Items from a dataset
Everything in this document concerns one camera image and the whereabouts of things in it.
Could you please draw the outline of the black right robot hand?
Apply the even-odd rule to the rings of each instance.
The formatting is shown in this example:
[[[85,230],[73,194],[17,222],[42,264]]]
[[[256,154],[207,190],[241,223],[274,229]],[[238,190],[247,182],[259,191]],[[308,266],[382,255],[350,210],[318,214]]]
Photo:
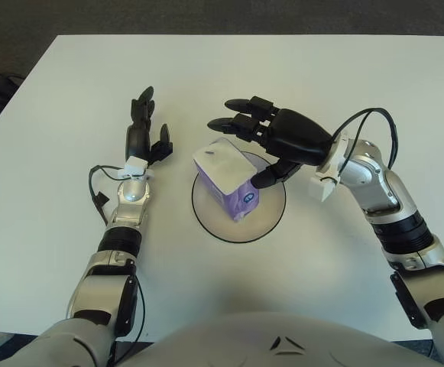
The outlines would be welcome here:
[[[277,162],[251,178],[257,189],[286,181],[303,165],[324,162],[332,146],[332,136],[313,120],[290,109],[279,109],[272,102],[254,96],[230,99],[225,106],[236,115],[218,118],[207,126],[216,132],[258,143]]]

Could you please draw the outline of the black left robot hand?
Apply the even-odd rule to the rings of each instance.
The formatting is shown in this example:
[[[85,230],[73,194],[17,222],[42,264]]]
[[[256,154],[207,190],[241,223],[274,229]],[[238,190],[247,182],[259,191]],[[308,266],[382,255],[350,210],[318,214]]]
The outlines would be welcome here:
[[[167,124],[160,128],[159,140],[153,145],[150,140],[151,117],[155,109],[154,87],[149,86],[141,95],[131,101],[131,124],[127,128],[125,159],[140,158],[151,166],[173,153],[173,142]]]

Brief
Every record above should be set down exactly, with the pictures left out.

Exercise response
Everything in this document concerns one camera image and the whereabouts of things in it.
Could you please draw the outline of the black right robot hand?
Apply the even-odd rule to the rings of each instance.
The formatting is shown in this example:
[[[85,230],[73,194],[17,222],[42,264]]]
[[[256,154],[207,190],[241,223],[274,229]],[[238,190],[247,182],[259,191]],[[308,266],[382,255],[350,210],[318,214]]]
Photo:
The outlines would be welcome here:
[[[277,162],[251,178],[257,189],[286,181],[303,165],[324,162],[332,146],[332,136],[313,120],[290,109],[279,109],[272,102],[254,96],[230,99],[225,106],[236,115],[218,118],[207,126],[216,132],[258,143]]]

Could you please draw the outline of the black left robot hand?
Apply the even-odd rule to the rings of each instance.
The formatting is shown in this example:
[[[85,230],[73,194],[17,222],[42,264]]]
[[[256,154],[207,190],[241,223],[274,229]],[[238,190],[247,182],[259,191]],[[308,266],[382,255],[350,210],[318,214]]]
The outlines would be welcome here:
[[[167,124],[160,128],[159,140],[153,145],[150,140],[151,117],[155,109],[154,87],[149,86],[141,95],[131,101],[131,124],[127,128],[125,159],[140,158],[151,166],[173,153],[173,142]]]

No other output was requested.